# To do
Give back the data below exactly, with every line kept the same.

# Stored data
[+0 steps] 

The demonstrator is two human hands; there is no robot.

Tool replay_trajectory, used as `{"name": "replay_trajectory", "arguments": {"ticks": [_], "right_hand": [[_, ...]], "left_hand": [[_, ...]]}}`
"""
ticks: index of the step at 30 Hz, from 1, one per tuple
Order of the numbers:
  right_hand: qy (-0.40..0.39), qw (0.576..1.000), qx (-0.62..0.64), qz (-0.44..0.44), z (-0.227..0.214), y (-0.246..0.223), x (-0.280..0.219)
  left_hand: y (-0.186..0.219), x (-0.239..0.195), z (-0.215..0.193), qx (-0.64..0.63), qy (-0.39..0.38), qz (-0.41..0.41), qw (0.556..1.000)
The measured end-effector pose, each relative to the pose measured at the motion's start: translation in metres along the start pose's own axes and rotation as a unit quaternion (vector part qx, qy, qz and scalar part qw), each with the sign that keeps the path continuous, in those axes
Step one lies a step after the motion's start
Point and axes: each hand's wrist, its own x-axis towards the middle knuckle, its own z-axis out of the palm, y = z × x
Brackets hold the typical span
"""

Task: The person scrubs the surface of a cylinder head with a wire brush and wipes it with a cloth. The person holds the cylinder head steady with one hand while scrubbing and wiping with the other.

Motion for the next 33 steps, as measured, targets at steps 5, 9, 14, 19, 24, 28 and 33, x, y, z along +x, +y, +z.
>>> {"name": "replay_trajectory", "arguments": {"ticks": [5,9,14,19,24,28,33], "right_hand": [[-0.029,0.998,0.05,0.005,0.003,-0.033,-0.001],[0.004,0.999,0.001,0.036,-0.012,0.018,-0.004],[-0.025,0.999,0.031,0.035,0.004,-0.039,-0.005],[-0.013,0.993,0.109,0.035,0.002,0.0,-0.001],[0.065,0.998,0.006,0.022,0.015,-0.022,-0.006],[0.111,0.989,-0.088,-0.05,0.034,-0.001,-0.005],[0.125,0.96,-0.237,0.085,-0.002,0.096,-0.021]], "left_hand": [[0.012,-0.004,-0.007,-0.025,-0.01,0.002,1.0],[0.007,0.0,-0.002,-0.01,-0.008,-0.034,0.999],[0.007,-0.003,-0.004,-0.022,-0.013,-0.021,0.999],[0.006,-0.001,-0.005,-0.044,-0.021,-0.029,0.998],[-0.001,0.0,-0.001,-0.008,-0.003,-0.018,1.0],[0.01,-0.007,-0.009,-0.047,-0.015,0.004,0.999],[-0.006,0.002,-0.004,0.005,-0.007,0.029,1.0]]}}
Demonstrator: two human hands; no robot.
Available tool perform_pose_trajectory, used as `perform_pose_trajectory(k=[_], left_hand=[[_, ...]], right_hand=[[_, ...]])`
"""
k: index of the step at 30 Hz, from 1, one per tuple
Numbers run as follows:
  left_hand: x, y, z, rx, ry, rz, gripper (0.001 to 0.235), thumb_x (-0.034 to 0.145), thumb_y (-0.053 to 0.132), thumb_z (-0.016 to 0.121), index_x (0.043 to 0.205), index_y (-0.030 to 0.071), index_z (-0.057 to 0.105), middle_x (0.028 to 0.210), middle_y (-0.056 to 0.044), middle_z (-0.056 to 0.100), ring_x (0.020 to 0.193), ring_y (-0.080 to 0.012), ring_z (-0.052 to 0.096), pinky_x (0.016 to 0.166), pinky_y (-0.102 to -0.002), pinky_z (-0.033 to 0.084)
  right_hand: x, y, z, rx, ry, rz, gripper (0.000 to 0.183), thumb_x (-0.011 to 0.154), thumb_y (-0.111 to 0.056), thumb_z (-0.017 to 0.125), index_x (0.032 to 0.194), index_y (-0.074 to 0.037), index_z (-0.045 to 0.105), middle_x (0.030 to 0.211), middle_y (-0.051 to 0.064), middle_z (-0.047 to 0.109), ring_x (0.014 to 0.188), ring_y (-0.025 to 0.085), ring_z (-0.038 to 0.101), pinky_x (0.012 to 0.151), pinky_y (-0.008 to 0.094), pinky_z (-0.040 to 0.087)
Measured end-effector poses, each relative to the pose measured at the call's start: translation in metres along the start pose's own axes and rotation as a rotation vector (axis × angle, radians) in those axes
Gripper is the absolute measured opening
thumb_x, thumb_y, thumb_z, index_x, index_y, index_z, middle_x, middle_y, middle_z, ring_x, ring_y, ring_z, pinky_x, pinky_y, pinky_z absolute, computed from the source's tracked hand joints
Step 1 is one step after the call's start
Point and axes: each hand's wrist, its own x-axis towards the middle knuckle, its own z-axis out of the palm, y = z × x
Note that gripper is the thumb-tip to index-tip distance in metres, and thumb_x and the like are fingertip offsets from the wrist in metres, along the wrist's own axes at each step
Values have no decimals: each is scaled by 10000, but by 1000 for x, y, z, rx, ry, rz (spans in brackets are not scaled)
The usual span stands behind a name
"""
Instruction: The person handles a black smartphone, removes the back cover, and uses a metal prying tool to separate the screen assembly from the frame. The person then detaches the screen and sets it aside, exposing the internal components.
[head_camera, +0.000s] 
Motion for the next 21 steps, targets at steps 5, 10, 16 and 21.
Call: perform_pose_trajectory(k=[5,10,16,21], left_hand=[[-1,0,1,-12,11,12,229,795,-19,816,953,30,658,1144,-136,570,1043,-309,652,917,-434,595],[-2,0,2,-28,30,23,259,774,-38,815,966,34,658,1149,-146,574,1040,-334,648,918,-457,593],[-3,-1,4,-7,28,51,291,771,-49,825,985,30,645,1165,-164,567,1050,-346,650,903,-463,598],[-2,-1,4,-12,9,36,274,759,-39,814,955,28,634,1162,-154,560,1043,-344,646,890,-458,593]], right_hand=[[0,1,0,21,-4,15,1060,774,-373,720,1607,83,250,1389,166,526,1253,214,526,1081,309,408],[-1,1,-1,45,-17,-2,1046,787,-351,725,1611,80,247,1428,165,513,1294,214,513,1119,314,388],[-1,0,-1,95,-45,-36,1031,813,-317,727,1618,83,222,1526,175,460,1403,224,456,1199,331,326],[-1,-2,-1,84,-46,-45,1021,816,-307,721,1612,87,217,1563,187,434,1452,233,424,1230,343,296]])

# Written solution
[+0 steps] 

The demonstrator is two human hands; there is no robot.

Tool replay_trajectory, used as `{"name": "replay_trajectory", "arguments": {"ticks": [_], "right_hand": [[_, ...]], "left_hand": [[_, ...]]}}`
"""
ticks: index of the step at 30 Hz, from 1, one per tuple
Order of the numbers:
  right_hand: qy (-0.40..0.39), qw (0.576..1.000), qx (-0.62..0.64), qz (-0.44..0.44), z (-0.227..0.214), y (-0.246..0.223), x (-0.280..0.219)
  left_hand: y (-0.186..0.219), x (-0.239..0.195), z (-0.215..0.193), qx (-0.64..0.63), qy (-0.39..0.38), qz (-0.41..0.41), qw (0.556..1.000)
The measured end-effector pose, each relative to the pose measured at the motion's start: translation in metres along the start pose's own axes and rotation as a unit quaternion (vector part qx, qy, qz and scalar part qw), each with the sign that keeps the path continuous, in those axes
Step one lies a step after the motion's start
Point and axes: each hand's wrist, its own x-axis towards the middle knuckle, its own z-axis out of the palm, y = z × x
Brackets hold the typical span
"""

Task: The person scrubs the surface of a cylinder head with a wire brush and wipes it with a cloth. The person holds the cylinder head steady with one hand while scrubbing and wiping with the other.

Motion for the next 33 steps, as measured, targets at steps 5, 9, 14, 19, 24, 28 and 33, x, y, z along +x, +y, +z.
>>> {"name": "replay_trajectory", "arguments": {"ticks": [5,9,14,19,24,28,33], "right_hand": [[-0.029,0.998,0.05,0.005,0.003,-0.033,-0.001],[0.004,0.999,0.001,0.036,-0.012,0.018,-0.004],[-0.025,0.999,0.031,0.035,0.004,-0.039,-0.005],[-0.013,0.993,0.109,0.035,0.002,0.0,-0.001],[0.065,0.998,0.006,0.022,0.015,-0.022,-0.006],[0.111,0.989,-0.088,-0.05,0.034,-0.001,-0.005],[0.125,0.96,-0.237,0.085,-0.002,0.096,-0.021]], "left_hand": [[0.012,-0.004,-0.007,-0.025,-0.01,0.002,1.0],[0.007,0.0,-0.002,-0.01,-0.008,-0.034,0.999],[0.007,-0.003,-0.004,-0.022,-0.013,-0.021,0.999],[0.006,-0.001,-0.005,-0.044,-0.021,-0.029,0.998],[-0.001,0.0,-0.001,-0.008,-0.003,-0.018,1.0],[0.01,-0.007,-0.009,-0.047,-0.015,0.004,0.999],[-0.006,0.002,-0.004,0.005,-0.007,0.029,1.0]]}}
Demonstrator: two human hands; no robot.
Available tool perform_pose_trajectory, used as `perform_pose_trajectory(k=[_], left_hand=[[_, ...]], right_hand=[[_, ...]])`
"""
k: index of the step at 30 Hz, from 1, one per tuple
Numbers run as follows:
  left_hand: x, y, z, rx, ry, rz, gripper (0.001 to 0.235), thumb_x (-0.034 to 0.145), thumb_y (-0.053 to 0.132), thumb_z (-0.016 to 0.121), index_x (0.043 to 0.205), index_y (-0.030 to 0.071), index_z (-0.057 to 0.105), middle_x (0.028 to 0.210), middle_y (-0.056 to 0.044), middle_z (-0.056 to 0.100), ring_x (0.020 to 0.193), ring_y (-0.080 to 0.012), ring_z (-0.052 to 0.096), pinky_x (0.016 to 0.166), pinky_y (-0.102 to -0.002), pinky_z (-0.033 to 0.084)
  right_hand: x, y, z, rx, ry, rz, gripper (0.000 to 0.183), thumb_x (-0.011 to 0.154), thumb_y (-0.111 to 0.056), thumb_z (-0.017 to 0.125), index_x (0.032 to 0.194), index_y (-0.074 to 0.037), index_z (-0.045 to 0.105), middle_x (0.030 to 0.211), middle_y (-0.051 to 0.064), middle_z (-0.047 to 0.109), ring_x (0.014 to 0.188), ring_y (-0.025 to 0.085), ring_z (-0.038 to 0.101), pinky_x (0.012 to 0.151), pinky_y (-0.008 to 0.094), pinky_z (-0.040 to 0.087)
Measured end-effector poses, each relative to the pose measured at the call's start: translation in metres along the start pose's own axes and rotation as a rotation vector (axis × angle, radians) in those axes
Gripper is the absolute measured opening
thumb_x, thumb_y, thumb_z, index_x, index_y, index_z, middle_x, middle_y, middle_z, ring_x, ring_y, ring_z, pinky_x, pinky_y, pinky_z absolute, computed from the source's tracked hand joints
Step 1 is one step after the call's start
Point and axes: each hand's wrist, its own x-axis towards the middle knuckle, its own z-axis out of the palm, y = z × x
Note that gripper is the thumb-tip to index-tip distance in metres, and thumb_x and the like are fingertip offsets from the wrist in metres, along the wrist's own axes at each step
Values have no decimals: each is scaled by 10000, but by 1000 for x, y, z, rx, ry, rz (spans in brackets are not scaled)
The usual span stands behind a name
"""
Instruction: The person handles a black smartphone, removes the back cover, and uses a metal prying tool to separate the screen assembly from the frame. The person then detaches the screen and sets it aside, exposing the internal components.
[head_camera, +0.000s] 
Motion for the next 21 steps, targets at steps 5, 10, 16 and 21.
Call: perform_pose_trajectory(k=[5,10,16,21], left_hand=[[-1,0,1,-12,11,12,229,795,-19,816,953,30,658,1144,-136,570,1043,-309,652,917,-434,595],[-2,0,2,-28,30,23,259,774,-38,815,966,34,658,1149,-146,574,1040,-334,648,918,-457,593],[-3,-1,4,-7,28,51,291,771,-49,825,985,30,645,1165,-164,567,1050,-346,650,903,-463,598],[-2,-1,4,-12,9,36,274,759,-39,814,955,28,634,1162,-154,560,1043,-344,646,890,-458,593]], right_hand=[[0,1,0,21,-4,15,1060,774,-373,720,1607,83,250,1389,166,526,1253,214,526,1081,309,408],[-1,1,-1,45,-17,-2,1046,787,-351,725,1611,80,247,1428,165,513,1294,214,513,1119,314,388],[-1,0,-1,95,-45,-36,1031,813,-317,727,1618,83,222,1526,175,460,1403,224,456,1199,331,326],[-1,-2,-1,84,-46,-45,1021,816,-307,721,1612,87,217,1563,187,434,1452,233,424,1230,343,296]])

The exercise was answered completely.